Getting technology contracts right
Your guide to avoiding the pitfalls
This article is essential reading for both buyers and suppliers of technology and discusses some key points for getting technology contracts right.
Here, we focus on the supplier's perspective but, by definition, that also indicates important points for buyers.
1. Pre-Contract Issues
(i) Do you need a contract?
Whether you are a customer or a supplier of technology goods and services, you need an appropriate contract for every deal.
Businesses, technology itself and (importantly) the legal background are all constantly evolving and this means that nothing is "standard".
Also every deal has its own legal, commercial and financial issues. For example the relatively new trend known as utility computing (in essence meaning that customers share resources and suppliers charge customers only for resources actually used) is a change that will impact on technology supply contracts where a supplier wants to charge on a utility computing basis.
So because of constant change you do need a contract and the contract must be appropriate to the circumstances. Any business that just signs on the dotted line is asking for trouble.
(ii) Contract management
The purpose of a contract is simple: to represent as closely as possible, in writing, the deal agreed between the parties.
That purpose is lost if a contract is stuck in the filing cabinet and forgotten.
Deals can change and often contracts should be treated as a work in progress and reviewed and updated.
As a supplier you must be quite clear before you sign a contract on what the customer wants and who has responsibility under the contract. Are you as supplier taking responsibility for providing a system or services to the customer or does the customer's IT department want some control or total control (for example on procurement decisions)? Suppliers don't want to be in a situation where the IT department is telling you what to do but you have responsibility if it all goes wrong. Split responsibility can lead to disaster.
(iii) Pre-contract Statements/ Written records
Remember that pre-contract statements may become a term of the contract itself.
Also any letters, memos and e-mails must be disclosed in legal proceedings if they are relevant to the issues in a dispute (even if they are marked "private and confidential").
Statements made in a pre-contract letter helped achieve success for a Taylor Walton client recently. The client was an advertising agency which bought a new agency management software package. The client did make clear in pre-contract negotiations that a number of functions were essential. The system failed to achieve these functions and our client issued a claim for a five figure sum being the purchase price and damages. An important argument for the client was that the supplier had confirmed in a pre-contract letter that the system would achieve the essential functions and that the letter formed part of the terms of the contract. Our client settled the claim and the supplier repaid nearly all of the purchase price.
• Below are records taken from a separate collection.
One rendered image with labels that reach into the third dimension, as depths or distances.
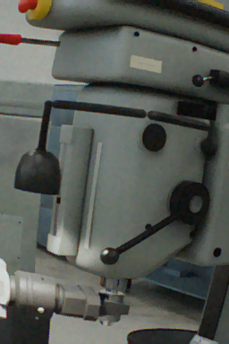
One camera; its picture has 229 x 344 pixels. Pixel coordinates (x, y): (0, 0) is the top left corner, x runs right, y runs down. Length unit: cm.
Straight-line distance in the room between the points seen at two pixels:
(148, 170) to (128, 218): 8
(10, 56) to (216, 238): 979
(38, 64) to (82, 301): 998
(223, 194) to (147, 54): 29
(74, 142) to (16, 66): 981
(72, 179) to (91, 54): 21
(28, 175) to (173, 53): 31
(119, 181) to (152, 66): 19
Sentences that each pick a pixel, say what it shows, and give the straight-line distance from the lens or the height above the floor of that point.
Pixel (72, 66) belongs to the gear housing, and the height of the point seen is 165.
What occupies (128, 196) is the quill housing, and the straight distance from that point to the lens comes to 125.
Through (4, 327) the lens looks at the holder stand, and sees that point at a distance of 177.
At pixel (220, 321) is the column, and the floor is 116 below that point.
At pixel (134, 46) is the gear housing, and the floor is 169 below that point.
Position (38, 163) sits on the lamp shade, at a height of 149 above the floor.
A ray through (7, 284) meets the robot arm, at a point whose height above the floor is 126.
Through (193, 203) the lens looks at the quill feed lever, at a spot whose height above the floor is 146.
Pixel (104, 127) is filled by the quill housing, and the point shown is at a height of 155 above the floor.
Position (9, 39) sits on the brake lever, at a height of 170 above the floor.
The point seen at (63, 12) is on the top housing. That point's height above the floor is 174.
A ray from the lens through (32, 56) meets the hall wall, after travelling 1118.
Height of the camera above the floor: 155
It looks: 3 degrees down
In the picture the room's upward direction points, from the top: 8 degrees clockwise
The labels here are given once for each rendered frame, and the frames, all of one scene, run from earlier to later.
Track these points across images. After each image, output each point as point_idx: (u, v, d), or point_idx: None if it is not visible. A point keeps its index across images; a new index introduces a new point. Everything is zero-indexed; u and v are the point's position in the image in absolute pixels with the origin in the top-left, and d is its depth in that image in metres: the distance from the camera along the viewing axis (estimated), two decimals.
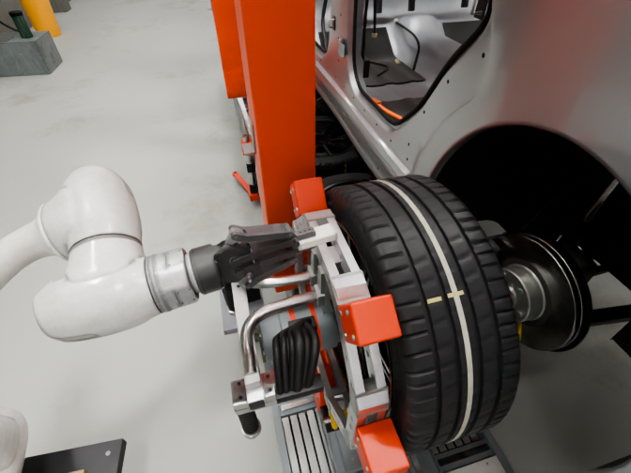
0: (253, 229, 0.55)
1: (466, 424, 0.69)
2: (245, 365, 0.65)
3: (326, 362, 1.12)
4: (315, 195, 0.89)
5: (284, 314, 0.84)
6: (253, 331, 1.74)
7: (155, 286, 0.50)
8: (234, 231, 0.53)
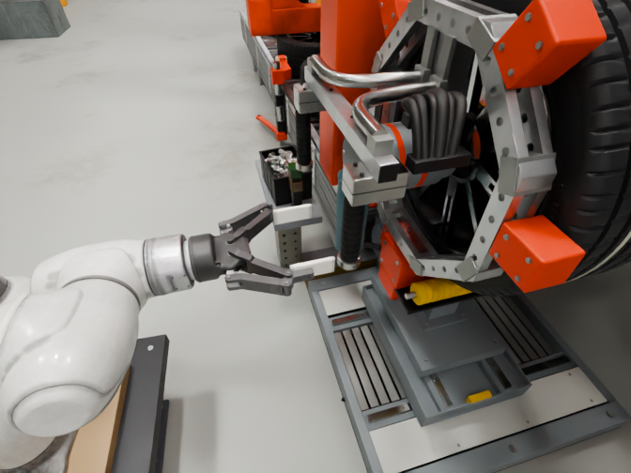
0: (249, 283, 0.52)
1: (603, 263, 0.62)
2: (372, 125, 0.51)
3: None
4: None
5: (385, 129, 0.70)
6: (295, 251, 1.60)
7: (164, 295, 0.56)
8: (228, 287, 0.53)
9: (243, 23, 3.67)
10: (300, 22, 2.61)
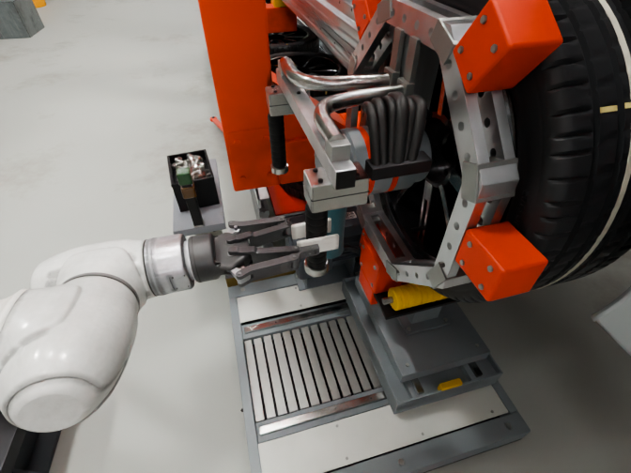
0: (260, 272, 0.54)
1: (573, 269, 0.60)
2: (330, 129, 0.49)
3: None
4: None
5: (354, 132, 0.68)
6: None
7: (164, 295, 0.56)
8: (241, 283, 0.53)
9: None
10: None
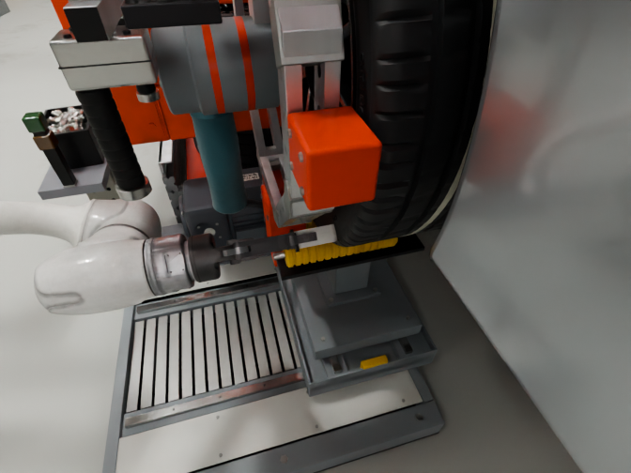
0: (257, 245, 0.54)
1: (457, 185, 0.45)
2: None
3: (282, 187, 0.80)
4: None
5: None
6: None
7: (158, 290, 0.52)
8: (239, 253, 0.52)
9: None
10: None
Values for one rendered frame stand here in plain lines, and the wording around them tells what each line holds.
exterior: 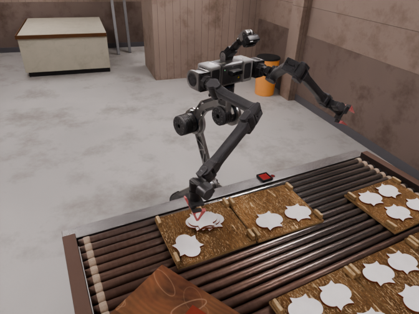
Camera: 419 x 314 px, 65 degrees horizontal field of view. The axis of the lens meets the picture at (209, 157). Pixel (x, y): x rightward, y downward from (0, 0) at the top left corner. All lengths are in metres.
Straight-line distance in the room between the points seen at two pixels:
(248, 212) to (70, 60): 5.99
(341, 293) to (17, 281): 2.29
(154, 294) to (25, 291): 1.70
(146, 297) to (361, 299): 0.87
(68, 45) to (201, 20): 2.61
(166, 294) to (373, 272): 0.92
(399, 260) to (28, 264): 2.57
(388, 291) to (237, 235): 0.69
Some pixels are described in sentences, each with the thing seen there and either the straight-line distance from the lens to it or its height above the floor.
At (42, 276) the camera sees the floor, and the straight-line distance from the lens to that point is 2.96.
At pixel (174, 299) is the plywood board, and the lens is 1.33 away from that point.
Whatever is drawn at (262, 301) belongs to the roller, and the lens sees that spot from 1.50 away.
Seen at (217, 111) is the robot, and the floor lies 1.17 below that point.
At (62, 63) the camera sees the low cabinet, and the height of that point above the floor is 0.22.
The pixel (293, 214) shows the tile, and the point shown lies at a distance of 1.87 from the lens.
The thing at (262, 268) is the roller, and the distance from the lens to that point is 1.61.
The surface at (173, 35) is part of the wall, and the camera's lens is 6.65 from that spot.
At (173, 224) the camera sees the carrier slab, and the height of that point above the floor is 0.94.
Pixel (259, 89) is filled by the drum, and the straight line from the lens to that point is 6.11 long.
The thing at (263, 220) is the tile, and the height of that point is 0.95.
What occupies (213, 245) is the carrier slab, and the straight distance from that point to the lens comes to 1.65.
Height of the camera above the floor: 2.12
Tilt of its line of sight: 31 degrees down
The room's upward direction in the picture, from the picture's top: 2 degrees clockwise
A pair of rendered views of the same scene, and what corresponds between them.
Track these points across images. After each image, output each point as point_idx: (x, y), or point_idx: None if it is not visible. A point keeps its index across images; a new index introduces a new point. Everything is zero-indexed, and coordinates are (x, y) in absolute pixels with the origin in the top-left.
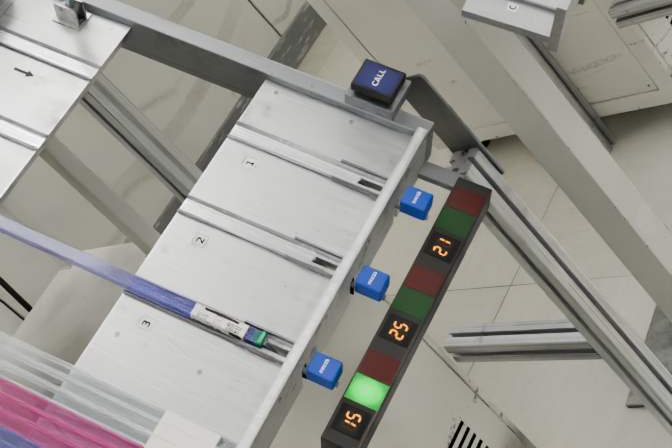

So, beware of "sales talk" before the contract is signed and of recording anything in writing that you would not be happy to read in a court of law.
2. The Contract
(i) Offer/ Acceptance
First things first. You need to be sure that your contract terms are part of the contract at all. The terms that are "on the table" at the moment you accept an offer are the only terms that apply.
If you accept an order on the telephone, by post, by fax or on a website and do not make it clear that terms apply then the terms are probably not a part of the contract at all.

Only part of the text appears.